Berdasarkan kerangka acuan di atas, maka hakikat fungsi dan proses
konseling menurut Islam adalah memberikan layanan bantuan kepada seseorang yang
mengalami masalah melalui cara yang baik untuk menumbuhkan kesadaran akan
perbuatan dosa yang dilakukan dan memohon ampunan kepada Allah dan berjanji
tidak akan mengulangi lagi, menumbuhkembangkan kesadaran untuk dekat kepada
Allah dengan penuh kesadaran dan kesungguhan, dengan dzik-rullah, beramal
shaleh, ikhlas dan menjalankan semua perintah-Nya dan menjauhi serta
meninggalkan larangan-Nya (Tajri, dalam Dahlan, 2005:261).
Dengan demikian dapat diperjelas bahwa Konseling Islam bersifat holisme, yaitu mencakup seluruh dimensi
kemanusiaan yang tercantum dalam konseling secara umum, yaitu memfungsikan
kelima unsur dalam diri manusia secara proporsional dan seimbang. Kelima unsur
tersebut disebut pentagon, yang
meliputi; behavior (tingkah laku), kognitif (pikiran), perasaan (pemelihara stabilitas), nafsu (pendorong), iman/kepercayaan
(penentu).

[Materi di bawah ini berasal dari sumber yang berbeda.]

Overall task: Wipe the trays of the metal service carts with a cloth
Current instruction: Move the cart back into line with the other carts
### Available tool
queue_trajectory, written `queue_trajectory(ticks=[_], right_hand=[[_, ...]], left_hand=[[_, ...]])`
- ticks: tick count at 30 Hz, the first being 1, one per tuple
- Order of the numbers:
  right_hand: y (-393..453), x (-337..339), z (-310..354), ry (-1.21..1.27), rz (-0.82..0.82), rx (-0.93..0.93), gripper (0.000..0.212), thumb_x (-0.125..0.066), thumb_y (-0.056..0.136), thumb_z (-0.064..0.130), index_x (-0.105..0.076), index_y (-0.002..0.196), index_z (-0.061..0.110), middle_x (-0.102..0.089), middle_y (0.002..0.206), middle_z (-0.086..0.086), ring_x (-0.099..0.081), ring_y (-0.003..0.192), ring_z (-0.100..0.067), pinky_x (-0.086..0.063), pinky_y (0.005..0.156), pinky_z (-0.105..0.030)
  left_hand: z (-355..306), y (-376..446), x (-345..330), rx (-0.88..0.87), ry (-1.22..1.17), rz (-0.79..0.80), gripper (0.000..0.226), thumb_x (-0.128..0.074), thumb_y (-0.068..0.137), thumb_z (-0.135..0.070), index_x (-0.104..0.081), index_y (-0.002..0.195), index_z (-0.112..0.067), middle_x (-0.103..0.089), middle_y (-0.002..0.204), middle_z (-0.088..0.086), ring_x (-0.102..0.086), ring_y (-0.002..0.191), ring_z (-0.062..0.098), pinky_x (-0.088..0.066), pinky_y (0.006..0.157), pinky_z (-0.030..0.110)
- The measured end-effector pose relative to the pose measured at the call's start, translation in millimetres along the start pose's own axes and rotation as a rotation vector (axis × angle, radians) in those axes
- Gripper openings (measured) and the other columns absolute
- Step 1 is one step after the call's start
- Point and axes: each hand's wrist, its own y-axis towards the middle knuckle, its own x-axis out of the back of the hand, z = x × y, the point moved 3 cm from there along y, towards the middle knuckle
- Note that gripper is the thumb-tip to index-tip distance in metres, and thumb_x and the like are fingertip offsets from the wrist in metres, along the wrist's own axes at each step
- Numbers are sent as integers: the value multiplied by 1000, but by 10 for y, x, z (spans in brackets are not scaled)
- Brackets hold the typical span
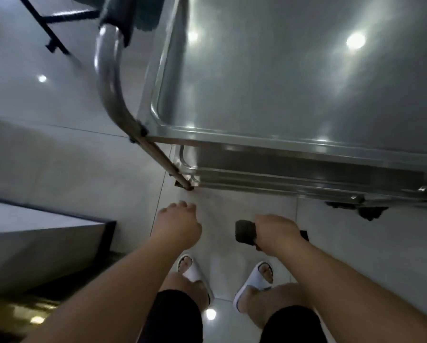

Penerapan konseling berbasis religius, khusus Islam seperti ini
sesuai dengan perkembangan kecenderungan manusia dewasa ini yang berusaha
menjadikan kembali nilai-nilai agama untuk menata kehidupan mereka.
Untuk menjadi seorang Konselor muslim menurut adz-Dzaky (2001:
295) harus memenuhi persyaratan sebagai berikut :
1. Aspek
spiritual, yaitu memiliki keimanan, kemakrifatan dan ketauhidan yang berkualitas.
2. Aspek
moralitas, yaitu aspek yang memperhatikan nilai-nilai sopan santun, adab, etika
dan tata krama kebutuhan, meliputi : niat,
i’tikad (keyakinan), shiddiq (kejujuran
dan kebenaran), amanah, tablig, sabar (tabah),
ikhtiar dan tawakal, mendoakan, memelihara pandangan mata, menggunakan
kata-kata yang baik dan terpuji.
3. Aspek
keilmuan dan skill, yaitu konselor harus memiliki ilmu pengetahuan
yang cukup luas tentang manusia dengan berbagai persoalannya; serta potensi
yang siap pakai yang diperoleh melalui latihan-latihan yang disiplin,
berkelanjutan, konsisten dengan metode tertentu di bawah bimbingan dan
pengawasan para ahli yang senior. Sedangkan keterampilan (skill) antara lain
berupa : empati, tenang, siap berdialog
dengan klien, menumbuhkan keberanian klien untuk bicara, dan melaksanakan
kegiatan konseling dengan terarah.
Beberapa keterampilan yang perlu dilatih berupa : takhalli (pembersihan diri), tahalli (pengisian diri), tajalli (kelahiran baru), dan
pemberdayaan menuju insan kamil. Untuk
bisa melaksanakan tugas dalam konseling, seorang konselor harus memulai dari
diri sendiri, yaitu dengan memahami pribadinya, membekali diri dengan
pengetahuan dan pemahaman tentang konseling umum dan khasanah ke-Islam-an pada
khususnya, kemapanan dalam konseling dan keagamaan.